There was a time I used to walk in the bush at night. It was a path through some thickets that connected several homesteads including my grandmother's. I was used to the path because I used it quite often, even during the day. There was this very unique scent coming from the plants close to the path. The scent was absent when there was light, or when it was quiet at daytime. But come darkness or a little disturbance, the scent would fill the air. I did not know then the science behind the scent. But now I know. They are pheromones secreted by a species, be it a plant or an animal, which are used to influence a reaction or behaviour of a different species.
Pheromones are powerful molecules used by both animals and plants as a channel for communication where, and when other senses may not be useful. This could be during darkness for the animals that use visual senses. Pheromones can also remain in the air for long periods without jeopardising the safety of the individual sender. They can also travel through the atmosphere over surprisingly long distances so that the sender and the receiver need not be as close together physically as might be necessary for the exchange, say, of a visual signal.

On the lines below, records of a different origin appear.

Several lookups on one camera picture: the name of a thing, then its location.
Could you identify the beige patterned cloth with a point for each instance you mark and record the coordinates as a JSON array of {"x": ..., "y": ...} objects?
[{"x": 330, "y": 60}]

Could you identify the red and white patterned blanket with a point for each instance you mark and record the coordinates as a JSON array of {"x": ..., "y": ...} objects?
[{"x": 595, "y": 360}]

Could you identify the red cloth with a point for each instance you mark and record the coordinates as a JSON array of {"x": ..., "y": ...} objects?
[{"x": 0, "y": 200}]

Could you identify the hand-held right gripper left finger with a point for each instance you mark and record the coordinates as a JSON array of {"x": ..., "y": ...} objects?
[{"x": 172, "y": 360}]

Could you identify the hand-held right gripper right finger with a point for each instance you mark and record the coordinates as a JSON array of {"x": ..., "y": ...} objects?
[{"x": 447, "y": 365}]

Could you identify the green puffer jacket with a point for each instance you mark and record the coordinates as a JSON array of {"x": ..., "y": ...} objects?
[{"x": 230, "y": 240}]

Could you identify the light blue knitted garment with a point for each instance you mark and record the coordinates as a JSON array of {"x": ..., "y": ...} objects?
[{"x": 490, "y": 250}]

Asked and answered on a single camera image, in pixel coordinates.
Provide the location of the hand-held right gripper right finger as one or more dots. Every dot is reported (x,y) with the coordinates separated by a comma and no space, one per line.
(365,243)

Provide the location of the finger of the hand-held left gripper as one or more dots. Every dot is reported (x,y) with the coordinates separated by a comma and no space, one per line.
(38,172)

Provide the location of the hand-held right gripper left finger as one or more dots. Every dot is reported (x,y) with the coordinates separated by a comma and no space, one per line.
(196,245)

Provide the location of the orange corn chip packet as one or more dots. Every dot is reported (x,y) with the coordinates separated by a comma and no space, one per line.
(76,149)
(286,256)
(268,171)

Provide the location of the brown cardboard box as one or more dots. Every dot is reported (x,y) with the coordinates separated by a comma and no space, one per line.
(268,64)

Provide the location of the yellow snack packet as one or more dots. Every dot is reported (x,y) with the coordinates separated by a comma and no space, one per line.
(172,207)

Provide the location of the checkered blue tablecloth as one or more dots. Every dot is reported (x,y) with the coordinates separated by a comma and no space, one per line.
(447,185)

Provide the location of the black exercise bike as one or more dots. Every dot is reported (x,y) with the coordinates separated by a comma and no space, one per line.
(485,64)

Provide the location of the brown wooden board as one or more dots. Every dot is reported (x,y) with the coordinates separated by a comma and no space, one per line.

Pheromones seem to be deployed primarily as a sexual message in the unending search for a suitable mate – talk about nature’s own aftershaves, colognes, and other toiletries. But they can also send other types of messages. Research has found that even inanimate organisms do communicate using scent. Some trees, as an example of inanimate organisms, when attacked by insect predators, will secrete toxic chemical substances in order to ward off the aggressors. Science has discovered that certain trees, when assailed by insect pests in one part of a bush, not only generated its own defence chemicals but appeared to send some form of warning messages to other trees in the vicinity, because other trees immediately emitted their toxins even though they were not themselves under attack at the time. Where there is no root-to-root communication between plants, and yet there is a form of communication going on from observations of reactions within, then the only explanation is that pheromones are being used as communication channels in plants.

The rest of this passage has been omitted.